I'm afraid IVF is a rollercoaster ride, you have a bit of hope then it smakes you in the face when you get a negative. But there is one thing I can say is boy am I a stronger women for it! and Ive really got to know who Im am as a person and my own body. Most women who have babies naturally dont even get to that stage so there is something to say for IVF. Also they dont get to see their embryos either! something to think about hun.
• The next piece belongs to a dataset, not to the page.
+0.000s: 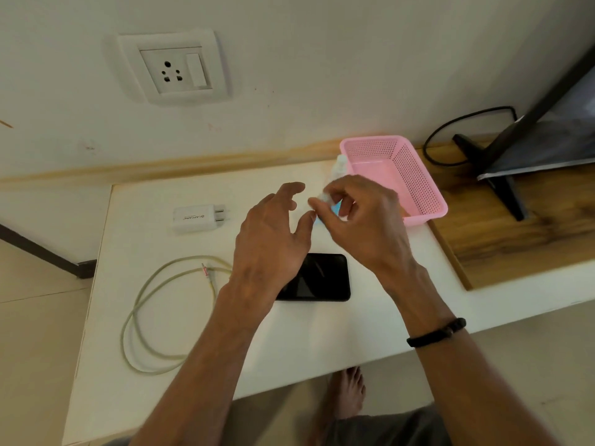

Wishing you all the luck in the world.

Feel free to email me any time.

Luv and Hugs
Spiritx


----------



## suzyj (Jul 15, 2005)

Hi girls

It's my first time posting on this site as well.  It is so good to hear others feel the same as me!  I have unexplained infertility too and found that very frustrating as well!  There must be something wrong if I am not getting pregnant.  I've had 3 IUI's (first one worked but I miscarried) and I am just starting on our 4th go after a 3 month break (which seemed like forever!), first injection tomorrow.

I don't know if you may be interested in seeing an acupuncturist as they may find something wrong even if you've had all the tests and been diagnosed with unexplained infertility.  I've been seeing one who has found imbalances in my hormones which were undetected by blood tests.  I was so relieved to find something to try and fix that I've felt better since seeing her and she gives me some emotional support as well which you just don't get in clinics.    She is addressing this with various herbal pills and acupuncture every week.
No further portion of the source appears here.